Os temas são divulgados sempre às quartas-feiras. Já a postagem dos palíndromos concorrentes deve ser feita da 00h de domingo até às 24h. Aí na segunda-feira, das 00h às 24h, todos os participantes votam em até 3 palíndromos da sua preferência. Proibido, claro, votar em si mesmo. Os votos todos são enviados por mensagem direta para o curador. Ele ou ela computa a votação e aí, na terça-feira, divulga o resultado com os campeões (ouro/prata/bronze e, às vezes, menções) que a democracia palindrômica elegeu. Simples, prazeroso e gratificante assim.

Atualmente, o chamamento pro desafio da vez alcança 95 @s. Para conferir um por um os participantes basta buscar no Twitter pela tag mais recente, #desafiopalindro74. Quem quiser conhecer os temas anteriores, os palíndromos concorrentes e os vitoriosos, basta decrescer a numeração dessa tag.


SEM O DOTE, TODO MÊS



Mensalmente, sempre que aparece no calendário uma data que pode ser considerada palindrômica (12/4/21, por exemplo), Fábio Aristimunho Vargas organiza no Youtube a sua EVIL LIVE, também conhecida como SAGRA, VARGAS.

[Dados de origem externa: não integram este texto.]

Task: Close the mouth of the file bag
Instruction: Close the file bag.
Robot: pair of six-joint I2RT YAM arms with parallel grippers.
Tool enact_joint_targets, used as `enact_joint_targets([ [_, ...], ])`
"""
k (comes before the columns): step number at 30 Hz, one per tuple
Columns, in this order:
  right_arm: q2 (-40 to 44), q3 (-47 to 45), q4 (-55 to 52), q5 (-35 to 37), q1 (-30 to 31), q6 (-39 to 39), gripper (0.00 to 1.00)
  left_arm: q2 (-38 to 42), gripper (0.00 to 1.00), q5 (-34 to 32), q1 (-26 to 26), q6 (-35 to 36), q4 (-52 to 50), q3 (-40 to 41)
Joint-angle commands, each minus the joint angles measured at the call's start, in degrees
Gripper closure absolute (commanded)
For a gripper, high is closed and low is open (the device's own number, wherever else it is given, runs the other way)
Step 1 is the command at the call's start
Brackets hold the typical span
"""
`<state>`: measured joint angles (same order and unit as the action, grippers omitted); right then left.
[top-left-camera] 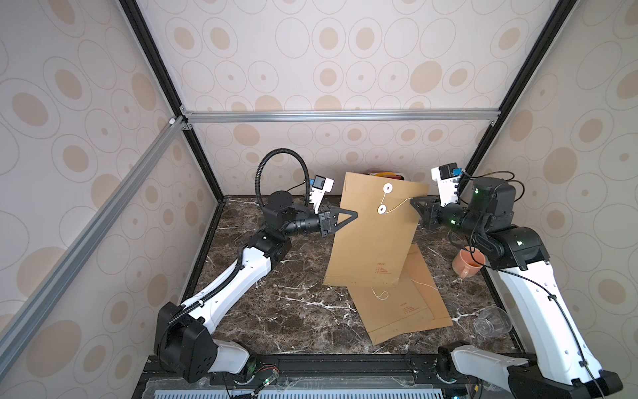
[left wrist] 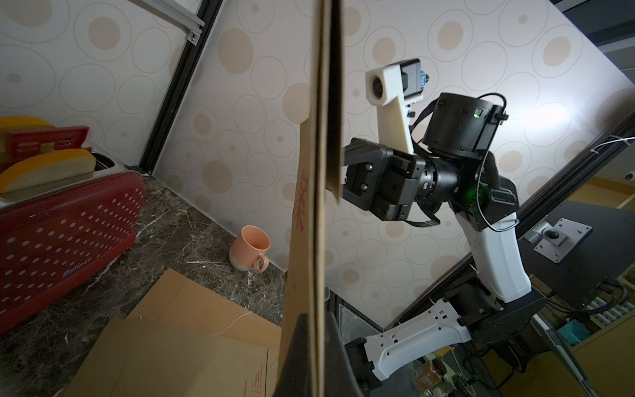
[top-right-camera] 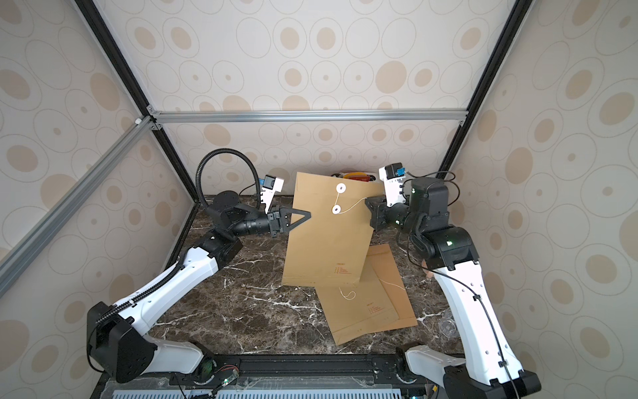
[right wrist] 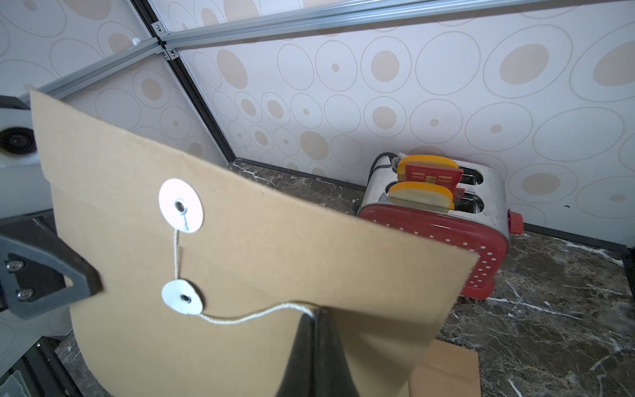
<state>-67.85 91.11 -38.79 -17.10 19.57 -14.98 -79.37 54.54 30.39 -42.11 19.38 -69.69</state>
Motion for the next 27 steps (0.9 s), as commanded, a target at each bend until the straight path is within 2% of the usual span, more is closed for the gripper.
enact_joint_targets([
  [1, -0.8, 3.2, -0.4, -1.5, -0.2, -0.3, 1.0, -0.1, 1.0, 0.5, 0.7, 1.8, 0.1, -3.0],
  [9, -4.9, 8.0, -0.3, -5.2, -0.1, -2.2, 1.0, -0.7, 1.0, 0.6, 0.9, 2.4, -1.0, -3.5],
  [18, -5.6, 9.0, 2.5, -8.3, 0.5, -4.8, 1.0, -0.8, 1.0, 0.6, 1.2, 2.3, -1.0, -3.5],
  [22, -4.9, 6.4, 7.3, -8.3, 3.1, -6.3, 1.0, -1.2, 1.0, 0.6, 1.4, 2.0, -1.0, -3.5],
  [27, -7.0, 8.0, 7.9, -6.5, 8.1, -5.3, 1.0, -1.7, 1.0, 0.5, 1.6, 1.8, -1.0, -3.6],
])
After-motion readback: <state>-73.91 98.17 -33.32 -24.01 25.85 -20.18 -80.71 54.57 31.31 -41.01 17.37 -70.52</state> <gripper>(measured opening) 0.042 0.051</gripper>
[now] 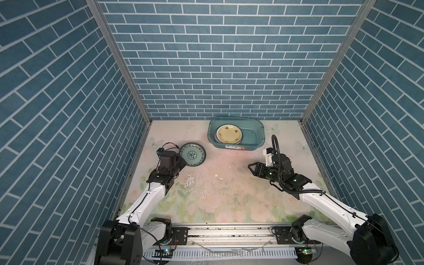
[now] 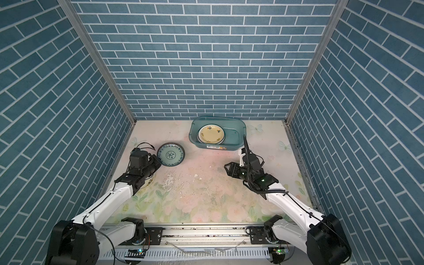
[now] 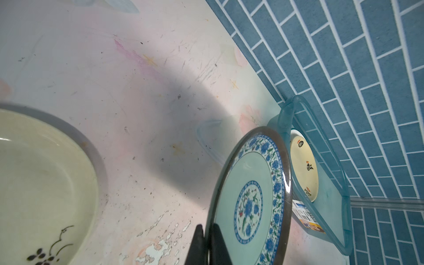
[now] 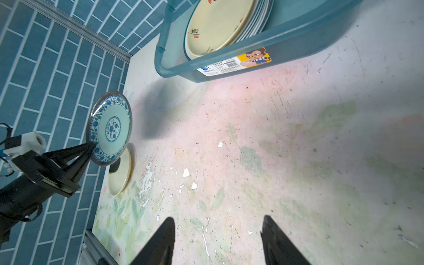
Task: Place the plates into the plastic bin on the countertop
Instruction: Pick up the plate from the middle-left of the table, then place the plate in the plastic bin.
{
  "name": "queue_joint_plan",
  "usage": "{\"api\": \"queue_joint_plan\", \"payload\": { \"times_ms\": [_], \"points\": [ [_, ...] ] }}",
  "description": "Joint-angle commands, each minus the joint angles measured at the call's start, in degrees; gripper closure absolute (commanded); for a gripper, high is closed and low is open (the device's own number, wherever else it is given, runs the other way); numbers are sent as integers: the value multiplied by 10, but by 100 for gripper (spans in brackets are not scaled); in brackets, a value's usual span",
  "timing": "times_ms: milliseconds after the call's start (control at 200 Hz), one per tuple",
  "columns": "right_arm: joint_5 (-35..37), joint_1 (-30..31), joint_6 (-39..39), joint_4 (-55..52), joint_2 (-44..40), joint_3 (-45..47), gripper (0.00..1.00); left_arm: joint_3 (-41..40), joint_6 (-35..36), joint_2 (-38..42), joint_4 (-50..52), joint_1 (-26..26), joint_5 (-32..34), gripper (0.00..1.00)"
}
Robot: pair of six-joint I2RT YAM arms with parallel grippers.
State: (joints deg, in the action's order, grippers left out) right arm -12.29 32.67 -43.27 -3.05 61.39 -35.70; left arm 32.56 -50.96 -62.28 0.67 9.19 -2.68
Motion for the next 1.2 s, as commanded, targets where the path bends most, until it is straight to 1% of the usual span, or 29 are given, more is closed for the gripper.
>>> {"api": "queue_joint_plan", "payload": {
  "times_ms": [0,150,405,935,1195],
  "points": [
    [-21,-1,-15,23,10,-28,39,22,-7,14,-1,16,-26,100],
    [-34,-1,-21,41,26,-42,39,33,-7,14,6,45,-41,100],
    [-52,-1,-29,64,57,-65,39,41,-9,26,7,107,-16,100],
    [-62,-2,-30,89,103,-90,39,64,-27,-42,-49,202,-12,100],
    [-68,-2,-36,98,132,-98,40,72,-40,-71,-88,228,-21,100]
  ]
}}
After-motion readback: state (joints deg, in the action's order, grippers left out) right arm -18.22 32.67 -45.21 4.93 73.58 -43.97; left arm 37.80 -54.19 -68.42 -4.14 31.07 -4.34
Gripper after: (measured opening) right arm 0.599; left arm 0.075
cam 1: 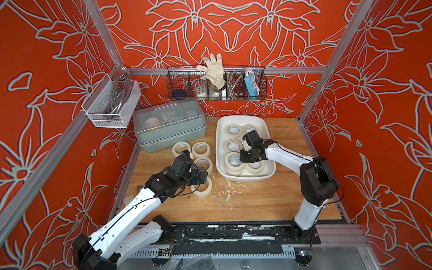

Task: Take out the art tape in the storage box
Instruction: Pick up the art tape from the storage box.

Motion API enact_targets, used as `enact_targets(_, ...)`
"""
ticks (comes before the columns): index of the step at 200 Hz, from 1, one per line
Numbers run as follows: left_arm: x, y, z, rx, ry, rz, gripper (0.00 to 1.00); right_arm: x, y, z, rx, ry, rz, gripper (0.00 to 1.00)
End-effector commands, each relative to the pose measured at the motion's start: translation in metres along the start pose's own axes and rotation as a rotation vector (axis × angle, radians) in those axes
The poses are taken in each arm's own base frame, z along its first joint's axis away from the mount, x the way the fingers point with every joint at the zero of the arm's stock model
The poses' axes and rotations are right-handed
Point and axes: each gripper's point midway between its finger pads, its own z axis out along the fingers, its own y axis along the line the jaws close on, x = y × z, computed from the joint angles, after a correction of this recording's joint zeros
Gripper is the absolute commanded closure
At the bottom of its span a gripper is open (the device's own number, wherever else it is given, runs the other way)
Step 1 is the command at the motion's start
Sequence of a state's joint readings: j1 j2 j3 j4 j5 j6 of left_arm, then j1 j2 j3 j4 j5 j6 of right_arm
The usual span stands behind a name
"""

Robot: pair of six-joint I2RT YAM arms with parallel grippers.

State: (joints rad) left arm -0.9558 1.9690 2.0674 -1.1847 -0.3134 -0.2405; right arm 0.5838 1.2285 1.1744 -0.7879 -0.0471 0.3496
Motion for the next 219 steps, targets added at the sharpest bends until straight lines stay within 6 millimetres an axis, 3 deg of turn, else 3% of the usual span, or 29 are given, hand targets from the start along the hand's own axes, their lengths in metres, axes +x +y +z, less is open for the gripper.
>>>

Fábio é jurista, poeta, tradutor, professor de direito internacional na Unila e palindromista nas horas Vargas. É também o autor do livro de duas capas Arara Rara, já mencionado aqui como a maior antologia de palindromistas e, por outro lado, o mais completo estudo sobre palíndromos em língua portuguesa. Quer mais? Fábio recentemente organizou em e-book outra antologia, Roda genocida, sádico negador, com o sugestivo subtítulo de Palíndromos contra o fascismo.

Suas evil lives podem se estender por uma a duas horas de conversas entre o anfitrião e dois palindromistas convidados, sempre divididas em cinco partes: RELER (princípios do palindromismo), SORVI LIVROS (bibliografia sobre o tema), SERTÃO: PAPO A TRÊS (conversa livre sobre os palíndromos na vida de cada um), LARGO JOGRAL (leitura intercalada de criações dos convidados) e AMO IDIOMA (apresentação de frases reversíveis em alguma língua estrangeira). As 17 evil lives já realizadas estão arquivadas no canal YouTube/anteoinospito. E para assistir a primeira delas, realizada em 12/4/21, justamente com a participação da dupla de palindromistas da Parêntese, clique aqui.

RELER SEMAGAMES, RELER.


Se há um orgulho que todo palindromista costuma experimentar é o de um palíndromo bem feito, que agrada a si e a outros devotos da palindromia. Agora calcule se orgulhar de uma revista palindrômica impecável desde o projeto editorial até o conteúdo elevado. Daí pense na satisfação que é alcançar 135 edições trimestrais sucessivas (com lançamentos em março/junho/setembro/dezembro). Essa revista é a incomparável Semagames, publicação com notável trajetória de 35 anos ininterruptos: a única revista especializada em palíndromos no planeta e, com a Word Ways, uma das mais antigas do mundo da ludolinguística, ou seja, sobre jogos de palavras em geral.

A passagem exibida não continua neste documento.